## Brief
Print the listing exactly as it stands, and skip any pictures in it.

## Data shown
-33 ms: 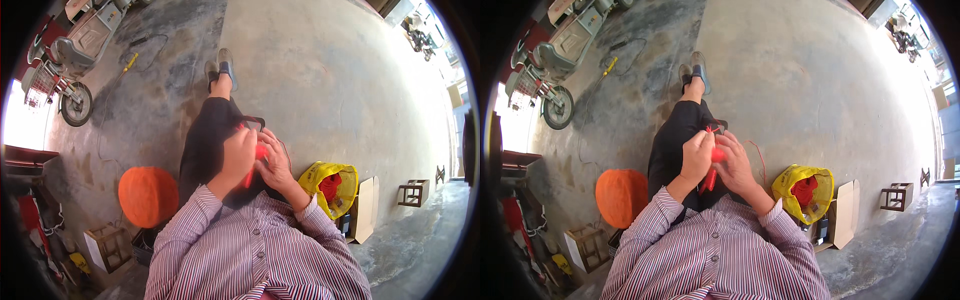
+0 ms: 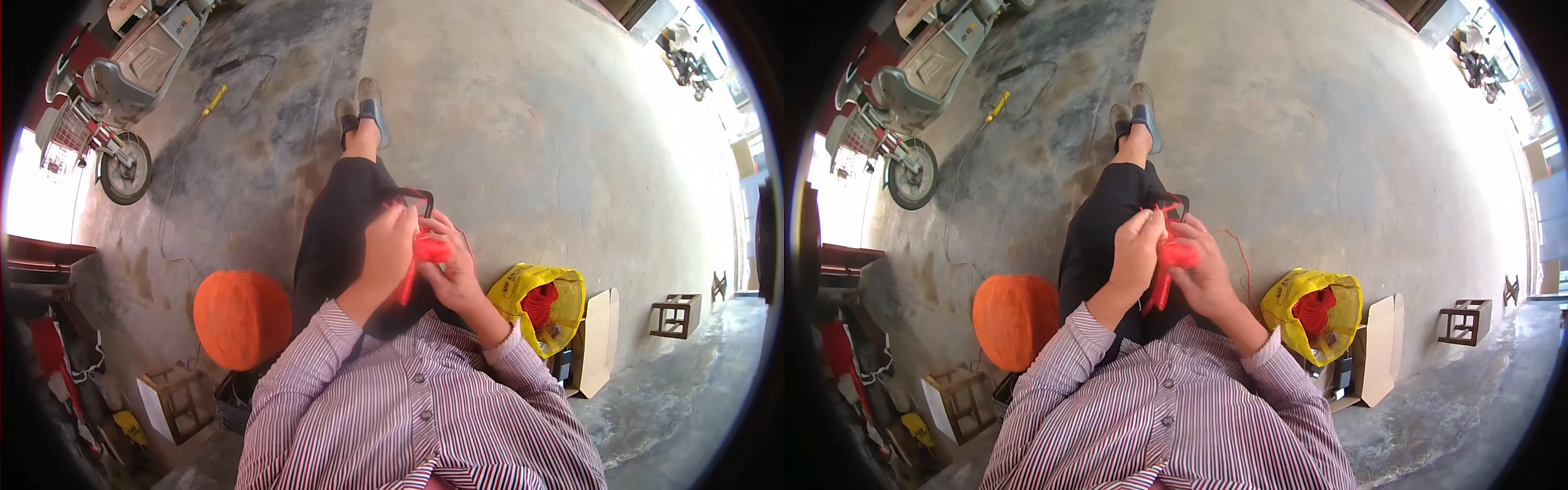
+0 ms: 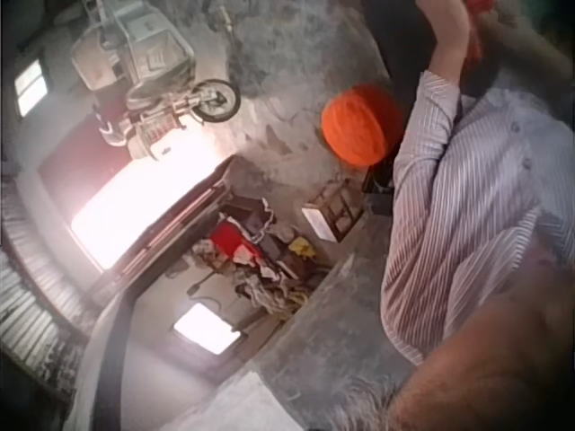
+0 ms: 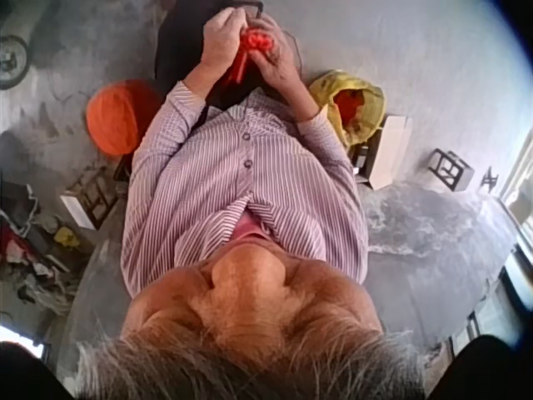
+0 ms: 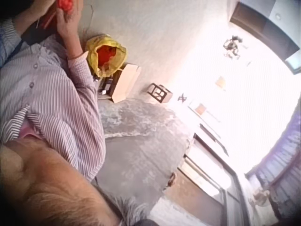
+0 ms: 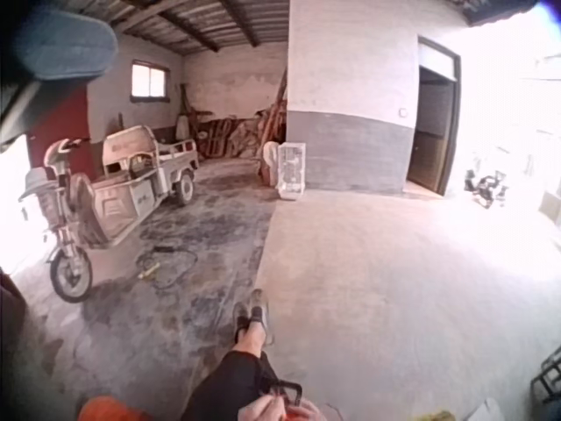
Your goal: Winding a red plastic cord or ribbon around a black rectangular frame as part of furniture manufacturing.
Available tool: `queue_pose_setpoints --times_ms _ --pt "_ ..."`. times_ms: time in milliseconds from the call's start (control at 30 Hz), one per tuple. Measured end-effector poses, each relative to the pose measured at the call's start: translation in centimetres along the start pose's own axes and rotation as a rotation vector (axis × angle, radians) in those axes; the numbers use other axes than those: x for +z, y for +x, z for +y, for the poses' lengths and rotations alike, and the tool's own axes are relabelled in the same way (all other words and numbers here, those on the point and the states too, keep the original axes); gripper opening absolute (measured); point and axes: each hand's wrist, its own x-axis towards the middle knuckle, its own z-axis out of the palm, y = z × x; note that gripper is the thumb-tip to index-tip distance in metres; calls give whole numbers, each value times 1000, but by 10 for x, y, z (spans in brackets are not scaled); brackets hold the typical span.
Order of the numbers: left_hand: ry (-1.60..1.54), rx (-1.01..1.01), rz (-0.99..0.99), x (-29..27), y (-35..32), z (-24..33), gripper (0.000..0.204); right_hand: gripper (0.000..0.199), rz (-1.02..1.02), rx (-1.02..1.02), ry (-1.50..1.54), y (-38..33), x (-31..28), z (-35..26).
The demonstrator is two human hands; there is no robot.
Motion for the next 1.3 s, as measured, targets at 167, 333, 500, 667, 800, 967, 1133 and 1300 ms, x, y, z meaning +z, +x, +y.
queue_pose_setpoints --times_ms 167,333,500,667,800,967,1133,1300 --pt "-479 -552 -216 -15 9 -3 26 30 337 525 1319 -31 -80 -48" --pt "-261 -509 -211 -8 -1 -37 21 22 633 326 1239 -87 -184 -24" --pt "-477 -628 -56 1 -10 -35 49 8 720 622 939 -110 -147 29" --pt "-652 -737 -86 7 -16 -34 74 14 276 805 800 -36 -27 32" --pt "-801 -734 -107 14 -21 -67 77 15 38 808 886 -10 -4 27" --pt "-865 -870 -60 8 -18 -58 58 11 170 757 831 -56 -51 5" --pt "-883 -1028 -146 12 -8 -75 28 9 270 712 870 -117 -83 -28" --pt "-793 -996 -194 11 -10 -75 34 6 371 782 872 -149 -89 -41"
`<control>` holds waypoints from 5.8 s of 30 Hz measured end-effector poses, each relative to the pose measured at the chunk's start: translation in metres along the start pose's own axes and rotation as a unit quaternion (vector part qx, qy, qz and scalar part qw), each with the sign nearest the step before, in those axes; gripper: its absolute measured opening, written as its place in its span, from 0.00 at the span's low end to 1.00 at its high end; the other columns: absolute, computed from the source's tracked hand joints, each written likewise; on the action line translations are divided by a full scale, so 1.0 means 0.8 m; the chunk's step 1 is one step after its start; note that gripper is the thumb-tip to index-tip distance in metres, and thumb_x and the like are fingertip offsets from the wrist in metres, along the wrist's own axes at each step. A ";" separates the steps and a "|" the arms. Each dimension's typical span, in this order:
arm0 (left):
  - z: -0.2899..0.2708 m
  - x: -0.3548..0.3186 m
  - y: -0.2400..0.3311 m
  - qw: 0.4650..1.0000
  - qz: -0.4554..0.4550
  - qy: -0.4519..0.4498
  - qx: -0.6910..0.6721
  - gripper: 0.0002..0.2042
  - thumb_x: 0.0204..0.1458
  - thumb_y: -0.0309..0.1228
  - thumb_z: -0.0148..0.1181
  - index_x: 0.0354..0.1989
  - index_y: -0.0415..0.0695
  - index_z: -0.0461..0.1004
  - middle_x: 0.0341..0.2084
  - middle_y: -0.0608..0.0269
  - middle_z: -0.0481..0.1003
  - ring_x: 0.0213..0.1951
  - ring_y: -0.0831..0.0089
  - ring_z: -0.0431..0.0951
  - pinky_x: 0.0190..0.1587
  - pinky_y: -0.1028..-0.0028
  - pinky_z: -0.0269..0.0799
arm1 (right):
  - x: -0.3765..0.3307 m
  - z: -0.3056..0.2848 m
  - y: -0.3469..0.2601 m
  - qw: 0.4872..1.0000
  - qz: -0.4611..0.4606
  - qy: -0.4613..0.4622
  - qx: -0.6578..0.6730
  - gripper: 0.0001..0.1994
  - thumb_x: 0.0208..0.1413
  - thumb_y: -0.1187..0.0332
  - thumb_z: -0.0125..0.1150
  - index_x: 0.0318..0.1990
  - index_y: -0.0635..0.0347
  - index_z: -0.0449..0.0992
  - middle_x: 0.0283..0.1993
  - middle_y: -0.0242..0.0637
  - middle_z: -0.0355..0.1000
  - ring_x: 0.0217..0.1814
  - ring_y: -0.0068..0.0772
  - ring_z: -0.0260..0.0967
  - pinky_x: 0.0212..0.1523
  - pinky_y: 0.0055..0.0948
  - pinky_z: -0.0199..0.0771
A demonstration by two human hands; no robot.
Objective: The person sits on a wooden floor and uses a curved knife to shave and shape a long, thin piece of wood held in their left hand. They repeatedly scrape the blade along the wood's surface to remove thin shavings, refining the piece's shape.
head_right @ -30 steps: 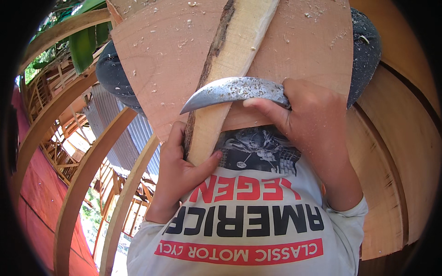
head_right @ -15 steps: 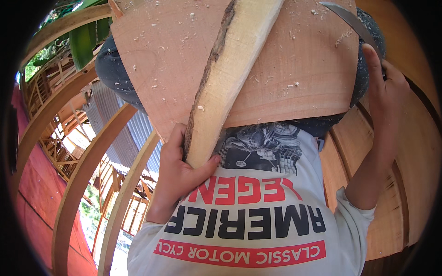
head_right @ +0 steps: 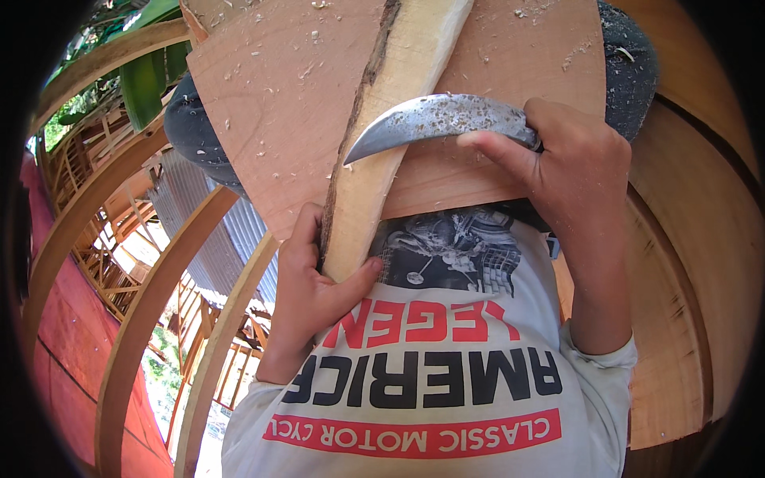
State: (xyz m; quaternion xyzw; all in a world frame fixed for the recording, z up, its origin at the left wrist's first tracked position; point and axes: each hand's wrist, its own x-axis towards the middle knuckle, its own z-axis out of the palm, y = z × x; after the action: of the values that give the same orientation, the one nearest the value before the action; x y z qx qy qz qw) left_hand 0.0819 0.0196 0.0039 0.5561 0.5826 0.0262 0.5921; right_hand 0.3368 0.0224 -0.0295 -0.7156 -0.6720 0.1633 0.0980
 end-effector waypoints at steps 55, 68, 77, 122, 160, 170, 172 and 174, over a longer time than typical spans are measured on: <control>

## Written solution
-33 ms: 
+0 ms: 
+0 ms: 
+0 ms: 
+0 ms: 
+0 ms: 
Your goal: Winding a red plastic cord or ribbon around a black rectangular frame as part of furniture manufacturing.
Available tool: `queue_pose_setpoints --times_ms _ --pt "_ ..."`. times_ms: time in milliseconds from the call's start (control at 30 Hz), one per tuple. Measured end-effector poses, each relative to the pose measured at the call's start: translation in centimetres along the start pose's own axes and rotation as a rotation vector (axis × angle, radians) in those axes; the numbers use other axes than those: x for +z, y for +x, z for +y, for the poses' lengths and rotations alike, and the tool's own axes are relabelled in the same way (all other words and numbers here, those on the point and the states too, keep the original axes); gripper opening absolute (measured); point and axes: each hand's wrist, its own x-axis towards the middle knuckle, its own z-axis out of the palm, y = z × x; note that gripper is the thumb-tip to index-tip distance in metres; calls give whole numbers, each value times 1000, but by 10 for x, y, z (spans in brackets are not scaled); brackets hold the typical span.
Order of the numbers: left_hand: ry (-1.60..1.54), rx (-1.01..1.01), rz (-0.99..0.99), x (-29..27), y (-35..32), z (-24..33), gripper (0.000..0.204); right_hand: gripper (0.000..0.199), rz (-1.02..1.02), rx (-1.02..1.02), ry (-1.50..1.54), y (-38..33), x (-31..28), z (-35..26).
The demonstrator is two human hands; there is no robot.
Motion for the next 1.3 s, as measured, targets at 167, 333, 500, 667, 800, 967, 1133 and 1300 ms, x, y, z meaning +z, +x, +y.
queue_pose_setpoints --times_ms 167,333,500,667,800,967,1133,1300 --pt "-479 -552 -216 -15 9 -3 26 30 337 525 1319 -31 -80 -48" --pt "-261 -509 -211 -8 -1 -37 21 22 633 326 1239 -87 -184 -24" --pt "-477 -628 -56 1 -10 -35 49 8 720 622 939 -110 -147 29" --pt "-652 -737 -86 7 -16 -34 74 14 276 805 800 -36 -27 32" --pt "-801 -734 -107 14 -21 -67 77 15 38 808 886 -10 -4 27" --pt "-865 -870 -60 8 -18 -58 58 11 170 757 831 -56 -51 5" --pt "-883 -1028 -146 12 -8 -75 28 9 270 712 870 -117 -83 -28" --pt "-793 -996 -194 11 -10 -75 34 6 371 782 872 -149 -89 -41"
`<control>` holds waypoints from 5.8 s of 30 Hz measured end-effector poses, each relative to the pose measured at the chunk's start: translation in metres along the start pose's own axes and rotation as a unit quaternion (vector part qx, qy, qz and scalar part qw), each with the sign nearest the step before, in those axes; gripper: its absolute measured opening, written as its place in its span, from 0.00 at the span's low end to 1.00 at its high end; the other columns: absolute, computed from the source's tracked hand joints, each written likewise; on the action line translations are divided by a full scale, so 1.0 means 0.8 m; the chunk's step 1 is one step after its start; note that gripper is the thumb-tip to index-tip distance in metres, and thumb_x and the like are fingertip offsets from the wrist in metres, along the wrist's own axes at each step. A ";" separates the steps and a "|" the arms. Each dimension's typical span, in this order:
arm0 (left):
  - z: -0.2899..0.2708 m
  - x: -0.3548..0.3186 m
  - y: -0.2400..0.3311 m
  - qw: 0.4650..1.0000
  - qz: -0.4554..0.4550
  - qy: -0.4519..0.4498
  - qx: -0.6910..0.6721
  - gripper: 0.0002..0.2042
  - thumb_x: 0.0204..0.1458
  - thumb_y: -0.0309..0.1228
  - thumb_z: -0.0148..0.1181
  - index_x: 0.0354..0.1989
  - index_y: -0.0415..0.0695
  - index_z: -0.0461..0.1004
  - middle_x: 0.0341..0.2084
  - middle_y: -0.0608..0.0269
  - middle_z: -0.0481..0.1003
  - ring_x: 0.0213..0.1951
  - ring_y: -0.0831..0.0089
  - ring_z: -0.0431..0.0951
  - pinky_x: 0.0190..0.1587
  - pinky_y: -0.1028..-0.0028
  - pinky_z: -0.0269..0.0799
arm1 (right):
  - x: -0.3765..0.3307 m
  - z: -0.3056..0.2848 m
  - y: -0.3469..0.2601 m
  - qw: 0.4872..1.0000
  - qz: -0.4611..0.4606
  - qy: -0.4613..0.4622
  - qx: -0.6578..0.6730
  - gripper: 0.0001..0.1994
  - thumb_x: 0.0208..0.1413
  - thumb_y: -0.1187..0.0332
  - thumb_z: -0.0125..0.1150
  - index_x: 0.0318..0.1990
  - index_y: -0.0635..0.0347
  - index_z: -0.0449..0.0992
  - middle_x: 0.0283..0.1993
  - middle_y: -0.0242..0.0637
  - middle_z: -0.0355..0.1000
  - ring_x: 0.0217..0.1814
  - ring_y: -0.0068..0.0772
  - ring_z: -0.0260..0.0967
  - pinky_x: 0.0212..0.1523
  - pinky_y: 0.0055..0.0948
  - pinky_z: -0.0199..0.0771
A demonstration by two human hands; no robot.
Objective: The person sits on a wooden floor and uses a curved knife to shave and shape a long, thin piece of wood held in their left hand. They repeatedly scrape the blade along the wood's surface to remove thin shavings, refining the piece's shape.
head_right @ -30 steps: 
head_right @ -15 steps: 
head_right @ +0 steps: 
State: (xyz m; quaternion xyzw; all in a world frame fixed for the recording, z up, its origin at the left wrist's first tracked position; point and axes: each hand's wrist, its own x-axis towards the middle knuckle, its own z-axis out of the palm, y = z × x; after the action: of the values that give the same orientation, the one nearest the value before the action; x y z qx qy qz qw) left_hand 0.0819 0.0196 0.0039 0.5561 0.5826 0.0262 0.5921; right_hand 0.3368 0.0224 -0.0295 -0.7156 -0.6720 0.1633 0.0980
 end-effector waypoints at steps 55, 68, 77, 122, 160, 170, 172 and 174, over a longer time than typical spans are measured on: <control>

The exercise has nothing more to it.